PGA Tour Champions and sports event and marketing company Intersport announced overnight that the first World Champions Cup will be held from December 7-10 at The Concession Golf Club in Bradenton, Florida. The competition, chaired by Peter Jacobsen, brings together teams from the Ryder Cup and Presidents Cup, with six-man squads representing the US, Europe and Internationals. Jim Furyk will captain the Americans, Irishman Darren Clarke leads Europe, and South African Ernie Els helms the Internationals.
All three captains will play, with two automatic spots on each team coming from a World Champions Cup ranking system that emphasises past international team play, another two being chairman’s picks, and the final spot based on the year-end Charles Schwab Cup standings.
“We’re about to launch here in December an event that we think’s going to be a 100-year event. This is going to go on forever,” said Charlie Besser, founder and chief executive of Intersport.
“We actually started working on this idea 10 years ago and we have been working on it and working on it and working on it,” Besser said. “It just tells us that persistence is truly omnipotence. If you keep hanging in long enough, something good’s going to happen.
“The idea was really to build upon the excitement of the Ryder Cup and of the Presidents Cup, to try to bring everybody together, the entire world together in one event… And we all know that the guys who play PGA Tour Champions have got some serious old scores to settle with each other and they are excited to get back out there and get after it.”
Intersport and PGA Tour Champions announced in March 2021 that the inaugural WCC would take place in late 2022 at a course yet to be determined, but that ultimately did not happen.
Now, the event is set for a venue that has become well-known and popular to golf fans, with Concession having hosted the 2021 World Golf Championships tournament that was moved from Mexico due to the COVID-19 pandemic. Collin Morikawa was the winner.

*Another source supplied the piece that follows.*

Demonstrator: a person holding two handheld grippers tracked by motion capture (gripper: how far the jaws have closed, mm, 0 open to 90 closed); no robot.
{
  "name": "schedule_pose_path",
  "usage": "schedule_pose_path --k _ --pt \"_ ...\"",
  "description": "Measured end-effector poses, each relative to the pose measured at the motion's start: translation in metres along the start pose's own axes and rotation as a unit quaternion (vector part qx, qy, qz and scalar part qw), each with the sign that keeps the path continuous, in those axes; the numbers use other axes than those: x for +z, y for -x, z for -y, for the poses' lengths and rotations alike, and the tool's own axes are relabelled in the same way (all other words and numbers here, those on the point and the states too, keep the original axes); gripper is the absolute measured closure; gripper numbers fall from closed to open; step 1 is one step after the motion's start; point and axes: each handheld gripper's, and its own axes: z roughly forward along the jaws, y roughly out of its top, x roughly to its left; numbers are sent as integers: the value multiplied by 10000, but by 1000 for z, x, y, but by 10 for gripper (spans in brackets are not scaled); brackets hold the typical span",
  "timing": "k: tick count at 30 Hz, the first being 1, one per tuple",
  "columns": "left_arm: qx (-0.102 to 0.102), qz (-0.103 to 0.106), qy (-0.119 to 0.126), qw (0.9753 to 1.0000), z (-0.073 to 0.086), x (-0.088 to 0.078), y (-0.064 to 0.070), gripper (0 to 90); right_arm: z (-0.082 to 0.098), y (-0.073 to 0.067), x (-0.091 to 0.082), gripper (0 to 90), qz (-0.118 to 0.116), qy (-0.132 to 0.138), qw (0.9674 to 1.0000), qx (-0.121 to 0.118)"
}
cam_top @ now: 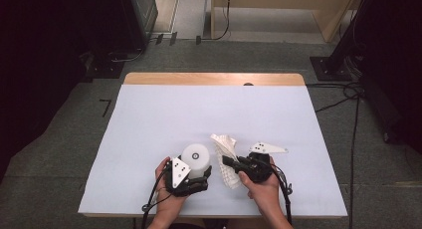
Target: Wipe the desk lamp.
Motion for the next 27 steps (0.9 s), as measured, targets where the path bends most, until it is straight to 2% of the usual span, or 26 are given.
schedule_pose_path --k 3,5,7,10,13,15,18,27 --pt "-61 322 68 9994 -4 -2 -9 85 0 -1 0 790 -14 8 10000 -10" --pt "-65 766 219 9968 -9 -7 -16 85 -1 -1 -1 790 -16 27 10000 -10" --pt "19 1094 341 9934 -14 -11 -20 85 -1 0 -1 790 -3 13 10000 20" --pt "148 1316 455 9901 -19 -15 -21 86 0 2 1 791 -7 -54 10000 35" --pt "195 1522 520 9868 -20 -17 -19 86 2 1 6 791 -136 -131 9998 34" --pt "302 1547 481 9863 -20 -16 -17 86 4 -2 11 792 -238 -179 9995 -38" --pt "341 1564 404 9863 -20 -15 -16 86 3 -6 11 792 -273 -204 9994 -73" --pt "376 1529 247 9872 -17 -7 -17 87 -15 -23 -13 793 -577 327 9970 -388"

The organisers have gone to considerable lengths to make the WCC unique. The entire competition, to be televised annually by ESPN and ABC, will be held on Concession’s back nine, and all matches will run through nine holes, with no early close-outs. There will be eight matches per day, and in the first two days (Thursday and Friday) the matches will feature sixsomes, with two players from each team. If two teams tie on a hole, those teams will earn half a point. If three teams tie, each gets half a point. The total points at the end of the three days will determine the winning team.

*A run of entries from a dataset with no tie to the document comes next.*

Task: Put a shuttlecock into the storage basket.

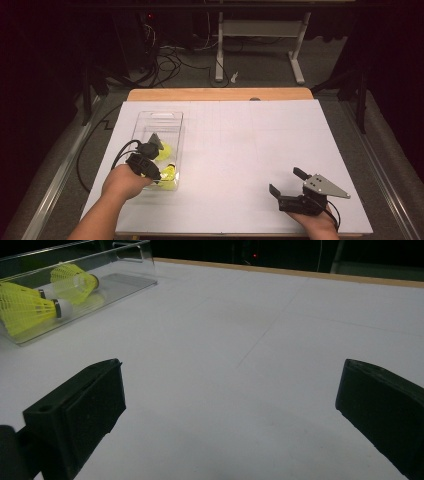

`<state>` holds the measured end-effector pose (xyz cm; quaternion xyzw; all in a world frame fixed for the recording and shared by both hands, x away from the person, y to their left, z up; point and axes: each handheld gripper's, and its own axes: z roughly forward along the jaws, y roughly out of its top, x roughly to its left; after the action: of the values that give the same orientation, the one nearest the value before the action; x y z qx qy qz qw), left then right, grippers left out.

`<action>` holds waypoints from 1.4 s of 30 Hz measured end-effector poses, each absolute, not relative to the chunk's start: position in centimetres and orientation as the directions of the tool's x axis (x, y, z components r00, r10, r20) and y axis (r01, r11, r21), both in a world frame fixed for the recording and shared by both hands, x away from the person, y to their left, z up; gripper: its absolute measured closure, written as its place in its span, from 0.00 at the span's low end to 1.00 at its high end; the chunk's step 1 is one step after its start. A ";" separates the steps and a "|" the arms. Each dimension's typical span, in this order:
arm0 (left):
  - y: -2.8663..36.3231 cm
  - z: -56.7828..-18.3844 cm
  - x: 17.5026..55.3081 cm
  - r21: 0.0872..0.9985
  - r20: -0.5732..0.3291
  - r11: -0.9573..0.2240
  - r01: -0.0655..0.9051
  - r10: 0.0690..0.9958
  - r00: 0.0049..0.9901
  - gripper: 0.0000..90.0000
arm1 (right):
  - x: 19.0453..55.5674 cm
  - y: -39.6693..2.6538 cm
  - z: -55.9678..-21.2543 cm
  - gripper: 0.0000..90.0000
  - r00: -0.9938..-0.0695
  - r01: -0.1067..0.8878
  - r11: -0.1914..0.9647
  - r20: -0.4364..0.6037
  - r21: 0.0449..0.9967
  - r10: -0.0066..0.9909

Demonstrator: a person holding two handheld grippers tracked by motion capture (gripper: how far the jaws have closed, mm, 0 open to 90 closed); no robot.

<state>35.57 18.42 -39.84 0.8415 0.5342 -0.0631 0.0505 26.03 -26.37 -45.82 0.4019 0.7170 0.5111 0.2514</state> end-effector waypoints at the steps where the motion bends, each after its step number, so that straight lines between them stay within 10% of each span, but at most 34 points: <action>1: 18.4 -39.7 35.6 0.019 -0.158 -0.429 0.903 0.890 0.427 0.76 | 26.0 -26.4 -45.8 0.00 -0.550 0.320 0.154 0.051 0.935 0.834; 42: 18.1 -34.9 35.6 0.048 -0.178 -0.437 0.898 0.881 0.438 0.17 | 26.0 -26.4 -45.7 0.00 -0.546 0.316 0.155 0.045 0.936 0.837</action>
<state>35.57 18.05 -34.86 0.8453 0.5262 -0.0630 0.0679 25.99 -26.39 -45.73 0.4024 0.7160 0.5102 0.2551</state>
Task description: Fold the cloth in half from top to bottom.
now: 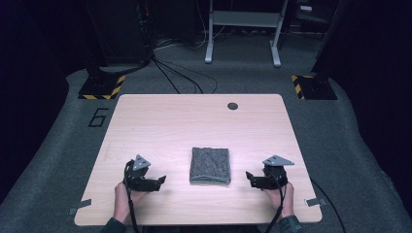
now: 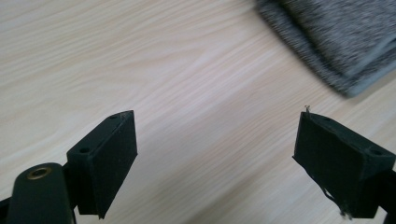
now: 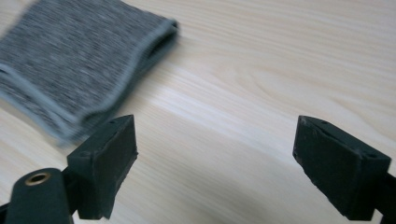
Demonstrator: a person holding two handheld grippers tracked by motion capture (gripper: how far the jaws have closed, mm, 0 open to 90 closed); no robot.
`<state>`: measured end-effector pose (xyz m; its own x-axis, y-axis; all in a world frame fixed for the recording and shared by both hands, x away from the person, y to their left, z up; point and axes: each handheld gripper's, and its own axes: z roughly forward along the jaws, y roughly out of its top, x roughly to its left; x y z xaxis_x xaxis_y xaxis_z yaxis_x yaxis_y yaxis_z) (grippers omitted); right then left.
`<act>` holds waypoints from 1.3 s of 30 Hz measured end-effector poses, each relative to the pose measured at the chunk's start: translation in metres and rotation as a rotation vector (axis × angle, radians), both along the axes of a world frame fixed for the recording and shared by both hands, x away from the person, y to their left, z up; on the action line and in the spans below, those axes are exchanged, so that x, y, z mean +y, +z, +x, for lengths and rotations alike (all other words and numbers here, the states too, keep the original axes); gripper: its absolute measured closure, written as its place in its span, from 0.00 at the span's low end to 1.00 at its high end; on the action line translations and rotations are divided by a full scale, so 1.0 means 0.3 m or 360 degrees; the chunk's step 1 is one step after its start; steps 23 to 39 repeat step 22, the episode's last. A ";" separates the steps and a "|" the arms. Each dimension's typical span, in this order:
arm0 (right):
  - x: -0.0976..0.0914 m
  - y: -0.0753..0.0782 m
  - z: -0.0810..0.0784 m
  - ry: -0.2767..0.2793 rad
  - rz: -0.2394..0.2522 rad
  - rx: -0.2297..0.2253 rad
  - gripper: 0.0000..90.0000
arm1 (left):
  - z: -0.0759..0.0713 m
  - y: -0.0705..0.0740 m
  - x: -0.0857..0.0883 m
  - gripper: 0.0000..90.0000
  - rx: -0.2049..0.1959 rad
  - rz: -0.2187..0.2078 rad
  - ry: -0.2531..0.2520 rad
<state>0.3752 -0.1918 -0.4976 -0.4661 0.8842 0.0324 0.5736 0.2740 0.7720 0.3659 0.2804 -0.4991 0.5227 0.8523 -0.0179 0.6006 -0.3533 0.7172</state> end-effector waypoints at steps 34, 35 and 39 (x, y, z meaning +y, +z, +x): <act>-0.217 -0.108 -0.026 -0.0279 -0.0092 0.0100 0.00 | -0.018 -0.109 0.172 0.04 -0.0038 0.0026 0.0294; -0.217 -0.108 -0.026 -0.0279 -0.0092 0.0100 0.00 | -0.018 -0.109 0.172 0.04 -0.0038 0.0026 0.0294; -0.217 -0.108 -0.026 -0.0279 -0.0092 0.0100 0.00 | -0.018 -0.109 0.172 0.04 -0.0038 0.0026 0.0294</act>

Two other wrinkles not seen in other international team competitons: there will be a Saturday pro-am that breaks up the matchplay portions on Thursday, Friday and Sunday, and the players will be paid: $US100,000 to each of the winners, $US75,000 for second place and $US50,000 for third place.
“It’s just going to be special,” said Clarke, a five-time Ryder Cup player for Europe. “As we’re a little bit older, don’t think for one second that we’re not as intense now and as much into trying to win. It’s going to be so exciting that we’re going to get the opportunity to do it again.”